Was the FBI Director Just Fired for Not Understanding Email?

Some people are alleging misconduct. Others, just stupidity.

Getty Images / Zach Gibson

Late Tuesday afternoon the Trump White House, on the advice of Attorney General Jeff Sessions, fired FBI director James Comey. The move comes as an explicit response to Comey’s testimony to Congress earlier this week.

The consensus seems to be that the FBI director was fired because he genuinely didn’t know, or at least didn’t acknowledge, the difference between a forwarded email, and a hard drive back-up. America’s federal police force was either run by someone who tried to use it to prosecute personal and political grudges, or by someone so ignorant of technology they couldn’t properly send along an anti-Hillary chain email.

What, at the end of the day, is the more depressing possibility?

Why should we be surprised that the outgoing generation of American power-brokers doesn’t know a thing about technology? The examples are well-known and numerous: Jeb, Hillary, Donald, to name three. The exception is like, Ted Cruz. Comey’s just the latest to show he has no idea what he’s doing; his secret Twitter account should have confirmed it.

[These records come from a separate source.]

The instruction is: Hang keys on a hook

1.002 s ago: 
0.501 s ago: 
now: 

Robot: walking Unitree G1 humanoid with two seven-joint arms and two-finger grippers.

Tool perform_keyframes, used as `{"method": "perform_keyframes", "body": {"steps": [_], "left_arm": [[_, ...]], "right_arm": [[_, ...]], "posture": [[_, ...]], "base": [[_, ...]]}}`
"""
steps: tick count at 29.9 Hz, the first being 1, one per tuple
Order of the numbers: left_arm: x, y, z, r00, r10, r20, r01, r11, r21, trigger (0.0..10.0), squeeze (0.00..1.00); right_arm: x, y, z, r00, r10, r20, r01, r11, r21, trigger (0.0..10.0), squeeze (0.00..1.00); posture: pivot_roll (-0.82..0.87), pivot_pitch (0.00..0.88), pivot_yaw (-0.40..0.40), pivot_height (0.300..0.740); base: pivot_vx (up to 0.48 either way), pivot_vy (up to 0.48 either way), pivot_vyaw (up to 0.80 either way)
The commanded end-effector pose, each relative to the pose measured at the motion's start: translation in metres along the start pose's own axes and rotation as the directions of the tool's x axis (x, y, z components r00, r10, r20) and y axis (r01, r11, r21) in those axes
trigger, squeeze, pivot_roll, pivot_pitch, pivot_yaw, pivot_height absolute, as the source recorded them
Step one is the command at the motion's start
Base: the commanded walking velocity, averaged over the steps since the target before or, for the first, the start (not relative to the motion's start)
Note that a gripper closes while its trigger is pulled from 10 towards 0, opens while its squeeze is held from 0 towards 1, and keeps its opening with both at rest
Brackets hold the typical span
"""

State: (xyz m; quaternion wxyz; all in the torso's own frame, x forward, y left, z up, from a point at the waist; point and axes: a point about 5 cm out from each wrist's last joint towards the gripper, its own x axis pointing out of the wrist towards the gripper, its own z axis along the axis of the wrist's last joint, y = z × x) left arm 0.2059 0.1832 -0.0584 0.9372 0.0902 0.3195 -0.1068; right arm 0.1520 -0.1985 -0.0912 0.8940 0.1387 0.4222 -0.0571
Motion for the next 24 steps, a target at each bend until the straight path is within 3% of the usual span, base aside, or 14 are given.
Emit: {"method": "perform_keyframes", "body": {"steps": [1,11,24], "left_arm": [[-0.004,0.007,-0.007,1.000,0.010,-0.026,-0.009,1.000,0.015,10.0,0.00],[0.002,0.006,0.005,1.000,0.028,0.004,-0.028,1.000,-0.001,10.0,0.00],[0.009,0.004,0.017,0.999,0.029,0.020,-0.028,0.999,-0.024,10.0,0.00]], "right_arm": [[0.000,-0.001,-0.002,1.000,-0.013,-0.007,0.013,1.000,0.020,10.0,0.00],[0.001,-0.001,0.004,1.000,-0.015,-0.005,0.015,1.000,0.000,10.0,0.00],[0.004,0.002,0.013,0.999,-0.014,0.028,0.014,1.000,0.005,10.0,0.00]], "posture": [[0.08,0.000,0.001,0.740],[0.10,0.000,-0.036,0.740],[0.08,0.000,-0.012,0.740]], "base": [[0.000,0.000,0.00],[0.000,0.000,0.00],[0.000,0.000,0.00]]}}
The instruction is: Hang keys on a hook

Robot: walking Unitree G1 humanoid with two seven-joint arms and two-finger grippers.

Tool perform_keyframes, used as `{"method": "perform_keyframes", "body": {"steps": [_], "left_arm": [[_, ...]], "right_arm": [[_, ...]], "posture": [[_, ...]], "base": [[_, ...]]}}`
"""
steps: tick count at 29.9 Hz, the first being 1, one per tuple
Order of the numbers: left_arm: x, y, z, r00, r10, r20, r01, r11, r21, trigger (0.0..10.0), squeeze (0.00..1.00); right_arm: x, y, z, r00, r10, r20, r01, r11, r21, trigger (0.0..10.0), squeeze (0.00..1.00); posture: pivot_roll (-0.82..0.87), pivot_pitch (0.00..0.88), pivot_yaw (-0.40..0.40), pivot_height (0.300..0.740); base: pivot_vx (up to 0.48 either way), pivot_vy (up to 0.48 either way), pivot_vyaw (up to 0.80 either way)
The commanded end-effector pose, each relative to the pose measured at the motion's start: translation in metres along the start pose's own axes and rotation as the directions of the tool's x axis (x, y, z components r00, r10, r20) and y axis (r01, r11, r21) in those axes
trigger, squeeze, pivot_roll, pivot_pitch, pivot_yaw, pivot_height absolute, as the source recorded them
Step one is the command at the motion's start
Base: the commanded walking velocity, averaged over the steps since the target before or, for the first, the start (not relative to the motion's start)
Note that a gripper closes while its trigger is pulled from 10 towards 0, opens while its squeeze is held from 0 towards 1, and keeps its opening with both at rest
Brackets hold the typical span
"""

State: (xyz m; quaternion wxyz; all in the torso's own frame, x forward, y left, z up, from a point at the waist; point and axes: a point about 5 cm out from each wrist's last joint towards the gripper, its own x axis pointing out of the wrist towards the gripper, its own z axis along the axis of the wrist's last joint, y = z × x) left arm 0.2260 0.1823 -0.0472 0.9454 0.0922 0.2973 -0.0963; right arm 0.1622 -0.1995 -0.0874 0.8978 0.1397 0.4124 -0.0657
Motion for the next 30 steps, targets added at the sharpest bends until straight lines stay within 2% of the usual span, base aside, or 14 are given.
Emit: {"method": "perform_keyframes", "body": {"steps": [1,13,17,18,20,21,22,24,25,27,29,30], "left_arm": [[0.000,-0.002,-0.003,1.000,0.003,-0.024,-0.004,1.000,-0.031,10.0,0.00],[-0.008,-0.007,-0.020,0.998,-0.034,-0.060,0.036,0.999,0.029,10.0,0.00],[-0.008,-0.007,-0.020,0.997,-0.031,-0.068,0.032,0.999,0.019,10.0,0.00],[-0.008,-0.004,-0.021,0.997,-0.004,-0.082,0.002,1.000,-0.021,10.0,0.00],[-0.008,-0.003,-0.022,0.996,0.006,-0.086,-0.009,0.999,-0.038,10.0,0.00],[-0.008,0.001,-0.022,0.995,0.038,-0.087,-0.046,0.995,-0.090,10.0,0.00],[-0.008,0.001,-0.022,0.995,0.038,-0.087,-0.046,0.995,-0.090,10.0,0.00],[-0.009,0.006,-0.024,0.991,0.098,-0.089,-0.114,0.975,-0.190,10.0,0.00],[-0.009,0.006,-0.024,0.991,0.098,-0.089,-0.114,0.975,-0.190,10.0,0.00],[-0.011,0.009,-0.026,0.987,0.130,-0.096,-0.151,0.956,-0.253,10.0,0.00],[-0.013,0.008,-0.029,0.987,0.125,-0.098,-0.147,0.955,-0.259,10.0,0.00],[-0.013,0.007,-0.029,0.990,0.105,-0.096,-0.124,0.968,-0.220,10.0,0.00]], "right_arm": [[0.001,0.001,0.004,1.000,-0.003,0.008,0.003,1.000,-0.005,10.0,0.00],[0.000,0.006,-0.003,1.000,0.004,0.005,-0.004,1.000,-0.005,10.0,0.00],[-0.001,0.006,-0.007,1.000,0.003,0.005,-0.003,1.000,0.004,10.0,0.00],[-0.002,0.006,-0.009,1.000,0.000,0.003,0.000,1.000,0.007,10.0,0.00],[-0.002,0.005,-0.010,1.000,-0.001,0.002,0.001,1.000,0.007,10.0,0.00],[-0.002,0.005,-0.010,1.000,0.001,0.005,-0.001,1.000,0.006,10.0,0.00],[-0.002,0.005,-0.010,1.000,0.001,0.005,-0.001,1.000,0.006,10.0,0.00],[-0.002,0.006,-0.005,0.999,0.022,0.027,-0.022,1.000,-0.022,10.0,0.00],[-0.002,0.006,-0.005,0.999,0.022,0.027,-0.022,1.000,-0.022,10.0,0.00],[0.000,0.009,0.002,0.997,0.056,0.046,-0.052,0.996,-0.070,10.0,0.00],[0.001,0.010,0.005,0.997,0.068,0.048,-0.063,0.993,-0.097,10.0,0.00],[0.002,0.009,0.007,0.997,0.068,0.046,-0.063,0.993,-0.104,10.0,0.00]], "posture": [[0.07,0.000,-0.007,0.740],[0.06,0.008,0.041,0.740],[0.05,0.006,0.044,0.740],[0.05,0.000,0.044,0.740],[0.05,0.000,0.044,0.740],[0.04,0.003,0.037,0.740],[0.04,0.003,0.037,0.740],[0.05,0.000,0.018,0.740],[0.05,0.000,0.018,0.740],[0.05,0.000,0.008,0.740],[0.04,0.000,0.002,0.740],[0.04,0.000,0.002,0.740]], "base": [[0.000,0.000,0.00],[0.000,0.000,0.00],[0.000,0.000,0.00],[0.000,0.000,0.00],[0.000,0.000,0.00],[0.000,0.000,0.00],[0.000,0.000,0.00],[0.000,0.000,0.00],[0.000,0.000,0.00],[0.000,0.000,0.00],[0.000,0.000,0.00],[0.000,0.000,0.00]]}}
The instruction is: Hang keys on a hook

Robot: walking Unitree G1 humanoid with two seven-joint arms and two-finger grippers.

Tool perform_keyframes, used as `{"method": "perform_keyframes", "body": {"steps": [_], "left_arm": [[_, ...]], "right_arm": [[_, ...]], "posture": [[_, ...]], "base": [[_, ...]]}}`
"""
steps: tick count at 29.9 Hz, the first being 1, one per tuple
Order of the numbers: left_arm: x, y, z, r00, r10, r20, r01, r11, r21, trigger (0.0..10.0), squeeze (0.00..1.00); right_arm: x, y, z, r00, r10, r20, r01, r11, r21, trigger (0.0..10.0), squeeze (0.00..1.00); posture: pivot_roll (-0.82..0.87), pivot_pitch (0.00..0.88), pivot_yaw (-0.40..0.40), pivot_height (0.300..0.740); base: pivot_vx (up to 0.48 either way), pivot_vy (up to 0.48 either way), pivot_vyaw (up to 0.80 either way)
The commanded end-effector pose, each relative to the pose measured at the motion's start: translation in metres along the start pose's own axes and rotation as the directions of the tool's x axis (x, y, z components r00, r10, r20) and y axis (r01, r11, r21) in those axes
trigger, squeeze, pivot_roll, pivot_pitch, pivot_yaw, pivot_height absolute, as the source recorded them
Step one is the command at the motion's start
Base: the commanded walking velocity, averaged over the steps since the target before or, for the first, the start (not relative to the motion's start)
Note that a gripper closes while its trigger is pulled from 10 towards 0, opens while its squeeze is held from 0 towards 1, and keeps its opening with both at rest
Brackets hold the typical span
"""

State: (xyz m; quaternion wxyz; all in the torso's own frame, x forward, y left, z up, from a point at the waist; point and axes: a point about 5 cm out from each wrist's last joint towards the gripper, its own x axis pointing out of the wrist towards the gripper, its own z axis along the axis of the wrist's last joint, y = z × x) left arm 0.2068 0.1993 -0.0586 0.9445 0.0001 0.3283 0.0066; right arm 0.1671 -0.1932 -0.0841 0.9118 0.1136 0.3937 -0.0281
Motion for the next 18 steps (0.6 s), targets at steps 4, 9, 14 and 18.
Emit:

The details of just how the emails moved, and why, are complicated and still somewhat unknown. In his testimony, Comey said that Hillary Clinton aide Huma Abedin had forwarded thousands of emails to her then-husband, former New York congressman Anthony Weiner, but soon after Pro Publica began reporting that this idea was demonstrably false. Its investigation turned up multiple sources claiming that very few emails were actually forwarded to Weiner, and that the majority ended up on his device thanks to a “backup of personal electronic devices,” a passive safety measure against losing email.

The FBI issued Tuesday a correction (below) of the testimony Comey gave on May 3 before the Senate. The correction was released to the media directly before the unceremonious sacking of the Bureau’s director, who reportedly learned of the news as it flashed on TV’s in the FBI’s LA office as he was giving a speech.

Comey unilaterally chose on October 28 to send a letter to Congress on the topic of the email investigation, toward the end of the 2016 Presidential race. This action is widely believed to have swung the race at least slightly toward the candidacy of Donald Trump — a claim Clinton made recently — and the White House unexpectedly chose to keep Comey in place as head of the FBI.

Now, that loyalty seems to have run out. Deputy Attorney General Rod Rosenstein claimed that Comey has shown a consistent “refusal to accept the nearly universal judgment that he was mistaken.”

Trump sent this remarkable letter to Comey to formalize the firing, and even managed to squeeze a little self-congratulation into the middle paragraph while he was at it:

“While I greatly appreciate you informing me, on three separate occasions, that I am not under investigation, I nevertheless concur with the judgment of the Department of Justice that you are not able to effectively lead the bureau.”

The New York Times is leading the charge in comparing this situation to the famous Watergate scandal, when Nixon was impeached for firing judges who were heading an investigation into his White House. The idea is that Trump is trying to similarly knock off the de-facto head of an investigation into possible collusion between his campaign and the Russian government. Others are taking it to be a more typical Trumpian bid to shove self-aggrandizing references into the government’s every nook and cranny.

If you think Trump wouldn’t brag on somebody’s pink slip, just remember when he turned an apology for Holocaust insensitivity into a chance to talk about having won the election several months before.

The most pressing question then becomes just how one of the most powerful people in the nation could have made such an elementary mistake as mixing up emails with backups. It’s possible that Comey actually might not understand the issue — dealing with Boomers who have been in power for decades, it really is possible — but let’s remember that he also came around on the issue of encryption, so he’s not beyond digging into complex technical topics.

It’s possible that the backup software used by Abedin used email as its mode of file transfer, thus making the transfer to Weiner’s computer both a backup and an email. This might explain Comey’s alleged stubbornness in sticking to the claim, but as mentioned, Comey has a history of bulling forward with respect to Clinton’s emails, often in seemingly inexplicable contexts.